Le dernier personnage de cette bizarre collection était un moine, aussi incongru dans ce tripot déguisé en salon qu’une rosière dans une maison close. Mais le père Loth, Supérieur des Minimes de la Place Royale 4, semblait étonnamment à son aise au milieu des joueurs et se qualifia lui-même « d’ami de la famille et confesseur particulier de la comtesse Jeanne… ».
— Commettez-vous donc de si gros péchés, comtesse, qu’il vous faille garder constamment votre confesseur à portée de la main ? chuchota Gilles à l’oreille de son gracieux mentor.
Elle se mit à rire mais baissa les yeux.
— Ne sommes-nous pas tous pécheurs, chevalier ? soupira-t-elle. Dans les temps difficiles que nous vivons, une bonne part de nos actions de chaque jour sont autant d’offenses au Seigneur.
— Le jeu par exemple ?…
— Comment oserais-je me permettre de croire que le jeu offense Dieu quand les plus grands de ses serviteurs ne dédaignent pas de s’y adonner. Voyez plutôt…
Et lâchant enfin le bras du jeune homme qui en éprouva un bizarre soulagement, peut-être parce qu’il n’avait pas aimé cette façon qu’elle avait eue de claironner son nom aux quatre coins de son salon comme si elle tenait essentiellement à ce qu’aucun des assistants ne l’oubliât, Jeanne s’avança vivement vers la porte au seuil de laquelle venait d’apparaître l’imposante silhouette du Cardinal de Rohan.
Le beau prélat était vêtu comme il l’était lors de sa visite à Cagliostro mais son visage, alors tendu et inquiet, était éclairé, ce soir, par un sourire dont il enveloppa la jeune femme avec une extraordinaire expression de joie et de tendresse.
— Chère comtesse ! Enfin vous voilà de retour ! Vous nous avez tellement manqué !…
Tandis que la jeune femme s’inclinait pour baiser l’anneau de Son Éminence, Gilles, qui avait rejoint Lecoulteux près de la cheminée, ne put s’empêcher d’entendre ce que murmurait l’abbé de Calbris, qui lui tournait le dos, à son voisin l’intendant de Champagne.
— Elle lui a peut-être manqué, mais j’imagine que sa trésorerie a dû se trouver bien de l’absence en question. Notre belle Jeanne lui coûte une fortune… Le décor de la maison a changé du tout au tout depuis quatre mois !
— Et vous pensez que c’est le cardinal qui…

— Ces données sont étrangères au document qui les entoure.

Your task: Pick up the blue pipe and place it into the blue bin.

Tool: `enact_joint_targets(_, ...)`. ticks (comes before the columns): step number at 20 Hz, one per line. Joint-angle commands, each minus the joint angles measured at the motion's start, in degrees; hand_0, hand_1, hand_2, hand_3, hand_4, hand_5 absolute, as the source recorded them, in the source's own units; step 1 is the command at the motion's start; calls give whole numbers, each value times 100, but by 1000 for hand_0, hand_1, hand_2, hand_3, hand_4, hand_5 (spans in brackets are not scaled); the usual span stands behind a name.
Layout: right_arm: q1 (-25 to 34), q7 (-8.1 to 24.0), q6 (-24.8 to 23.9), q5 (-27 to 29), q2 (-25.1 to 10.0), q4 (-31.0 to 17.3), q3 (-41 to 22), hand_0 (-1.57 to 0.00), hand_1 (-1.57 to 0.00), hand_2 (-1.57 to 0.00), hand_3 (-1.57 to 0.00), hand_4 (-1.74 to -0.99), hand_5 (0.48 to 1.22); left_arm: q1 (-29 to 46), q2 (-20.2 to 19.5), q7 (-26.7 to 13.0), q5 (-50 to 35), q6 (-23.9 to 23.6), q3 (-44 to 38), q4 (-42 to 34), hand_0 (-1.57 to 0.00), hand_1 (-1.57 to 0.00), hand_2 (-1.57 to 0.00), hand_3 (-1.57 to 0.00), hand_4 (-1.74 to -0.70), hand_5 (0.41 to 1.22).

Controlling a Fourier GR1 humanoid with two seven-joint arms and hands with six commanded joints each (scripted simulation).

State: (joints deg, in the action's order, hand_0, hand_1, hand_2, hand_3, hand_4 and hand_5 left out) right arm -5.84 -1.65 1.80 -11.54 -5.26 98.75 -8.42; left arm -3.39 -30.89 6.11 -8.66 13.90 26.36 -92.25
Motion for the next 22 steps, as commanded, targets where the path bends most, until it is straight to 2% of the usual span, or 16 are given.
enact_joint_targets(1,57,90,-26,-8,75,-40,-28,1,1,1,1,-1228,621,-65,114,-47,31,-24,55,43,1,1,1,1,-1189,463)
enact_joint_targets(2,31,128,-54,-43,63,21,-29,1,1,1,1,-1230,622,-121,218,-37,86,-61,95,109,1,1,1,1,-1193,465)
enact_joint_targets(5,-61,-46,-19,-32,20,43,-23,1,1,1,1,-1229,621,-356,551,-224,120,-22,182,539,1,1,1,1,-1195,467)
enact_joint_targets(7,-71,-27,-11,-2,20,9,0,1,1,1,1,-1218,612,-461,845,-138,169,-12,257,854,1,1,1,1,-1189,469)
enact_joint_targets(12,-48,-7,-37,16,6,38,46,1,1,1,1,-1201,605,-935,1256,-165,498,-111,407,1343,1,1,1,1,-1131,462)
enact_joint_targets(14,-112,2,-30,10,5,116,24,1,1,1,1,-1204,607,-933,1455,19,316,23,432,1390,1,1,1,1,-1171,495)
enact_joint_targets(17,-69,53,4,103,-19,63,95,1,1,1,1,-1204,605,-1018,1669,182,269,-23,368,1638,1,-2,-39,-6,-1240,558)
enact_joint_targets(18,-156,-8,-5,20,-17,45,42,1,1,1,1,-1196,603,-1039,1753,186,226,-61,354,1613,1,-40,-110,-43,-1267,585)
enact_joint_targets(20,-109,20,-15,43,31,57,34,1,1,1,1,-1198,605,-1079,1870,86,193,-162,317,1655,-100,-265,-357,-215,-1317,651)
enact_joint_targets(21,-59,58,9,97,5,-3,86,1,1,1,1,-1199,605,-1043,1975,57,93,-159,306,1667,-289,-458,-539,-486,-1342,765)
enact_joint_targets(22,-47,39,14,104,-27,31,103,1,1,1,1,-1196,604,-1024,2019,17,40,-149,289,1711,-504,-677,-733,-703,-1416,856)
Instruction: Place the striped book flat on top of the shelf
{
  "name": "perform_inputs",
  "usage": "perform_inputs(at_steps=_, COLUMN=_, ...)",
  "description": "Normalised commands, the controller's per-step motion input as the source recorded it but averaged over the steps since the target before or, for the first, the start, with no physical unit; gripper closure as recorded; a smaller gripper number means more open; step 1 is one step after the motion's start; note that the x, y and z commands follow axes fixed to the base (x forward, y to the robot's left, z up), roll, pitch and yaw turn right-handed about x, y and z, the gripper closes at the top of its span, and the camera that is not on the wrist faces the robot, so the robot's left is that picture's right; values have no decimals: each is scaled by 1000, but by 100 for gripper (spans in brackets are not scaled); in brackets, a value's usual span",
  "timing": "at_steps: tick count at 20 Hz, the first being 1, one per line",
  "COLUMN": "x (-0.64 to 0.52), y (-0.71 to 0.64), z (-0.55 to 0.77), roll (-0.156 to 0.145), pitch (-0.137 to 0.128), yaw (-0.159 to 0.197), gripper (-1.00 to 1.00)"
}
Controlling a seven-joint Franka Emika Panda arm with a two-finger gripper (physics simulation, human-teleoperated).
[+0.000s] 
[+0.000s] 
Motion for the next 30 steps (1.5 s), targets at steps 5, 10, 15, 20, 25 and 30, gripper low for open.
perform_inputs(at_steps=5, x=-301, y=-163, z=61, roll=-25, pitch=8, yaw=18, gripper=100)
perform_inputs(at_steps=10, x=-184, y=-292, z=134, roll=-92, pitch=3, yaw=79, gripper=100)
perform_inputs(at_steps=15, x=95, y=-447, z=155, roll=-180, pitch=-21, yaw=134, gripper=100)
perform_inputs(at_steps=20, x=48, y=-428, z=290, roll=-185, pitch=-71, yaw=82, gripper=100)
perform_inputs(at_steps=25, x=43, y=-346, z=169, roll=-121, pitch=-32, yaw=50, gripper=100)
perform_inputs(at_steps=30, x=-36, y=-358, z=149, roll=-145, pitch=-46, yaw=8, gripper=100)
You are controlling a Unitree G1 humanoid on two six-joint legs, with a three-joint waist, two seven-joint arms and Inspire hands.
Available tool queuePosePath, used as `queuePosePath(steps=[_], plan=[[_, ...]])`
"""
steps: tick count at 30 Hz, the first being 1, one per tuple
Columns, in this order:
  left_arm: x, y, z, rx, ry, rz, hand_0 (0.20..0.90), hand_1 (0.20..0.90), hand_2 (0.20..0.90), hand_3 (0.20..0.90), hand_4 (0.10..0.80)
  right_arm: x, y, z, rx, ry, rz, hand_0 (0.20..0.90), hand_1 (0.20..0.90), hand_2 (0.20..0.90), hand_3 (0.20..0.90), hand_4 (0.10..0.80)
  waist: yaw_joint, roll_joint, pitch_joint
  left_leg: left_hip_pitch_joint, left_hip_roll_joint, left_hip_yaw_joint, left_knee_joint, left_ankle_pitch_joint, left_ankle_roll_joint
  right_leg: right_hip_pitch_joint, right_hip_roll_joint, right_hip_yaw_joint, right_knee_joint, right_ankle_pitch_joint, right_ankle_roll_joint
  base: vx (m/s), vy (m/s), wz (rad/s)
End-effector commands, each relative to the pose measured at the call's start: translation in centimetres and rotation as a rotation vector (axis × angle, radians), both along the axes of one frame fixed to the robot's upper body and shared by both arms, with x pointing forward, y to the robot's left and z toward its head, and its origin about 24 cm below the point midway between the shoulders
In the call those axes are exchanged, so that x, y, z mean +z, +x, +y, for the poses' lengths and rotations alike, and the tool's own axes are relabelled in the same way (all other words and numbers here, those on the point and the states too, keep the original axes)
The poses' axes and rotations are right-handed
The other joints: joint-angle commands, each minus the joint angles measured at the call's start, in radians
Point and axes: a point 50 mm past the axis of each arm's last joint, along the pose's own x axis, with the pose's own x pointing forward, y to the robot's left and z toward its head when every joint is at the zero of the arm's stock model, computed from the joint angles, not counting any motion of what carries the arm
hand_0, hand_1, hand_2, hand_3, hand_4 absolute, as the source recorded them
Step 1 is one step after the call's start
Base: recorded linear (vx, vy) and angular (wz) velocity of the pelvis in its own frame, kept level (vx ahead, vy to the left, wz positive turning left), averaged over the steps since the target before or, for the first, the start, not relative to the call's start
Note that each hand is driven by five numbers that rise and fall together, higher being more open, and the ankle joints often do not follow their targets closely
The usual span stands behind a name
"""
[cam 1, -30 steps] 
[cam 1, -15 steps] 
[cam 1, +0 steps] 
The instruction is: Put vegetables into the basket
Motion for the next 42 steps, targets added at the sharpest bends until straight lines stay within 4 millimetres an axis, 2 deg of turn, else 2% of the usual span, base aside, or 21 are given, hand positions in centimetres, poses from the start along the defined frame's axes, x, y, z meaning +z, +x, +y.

— Bien sûr, voyons ! Jeanne est sa maîtresse. Tout le monde sait cela…
— On dit pourtant que la Reine se montrerait extrêmement généreuse…
— La Reine ? Elle n’a jamais assez d’argent. Et d’ailleurs les Polignac ne permettraient pas qu’elle distribue à d’autres qu’eux-mêmes ou leurs amis, des libéralités de cette importance.
Le personnage principal de la soirée étant arrivé, accompagné d’ailleurs d’un de ses amis, le baron de Planta et d’un jeune secrétaire : Ramón de Carbonnières, on prit place aux tables de jeu. Gilles nota alors que la belle Jeanne n’avait pas jugé utile de le présenter au Cardinal. Elle avait même mis une certaine hâte à installer l’Éminence à une table de whist avec l’amiral d’Estaing, le baron de Planta et l’abbé de Calbris sans lui laisser beaucoup le temps d’entrer en conversation avec les autres personnages réunis dans son salon.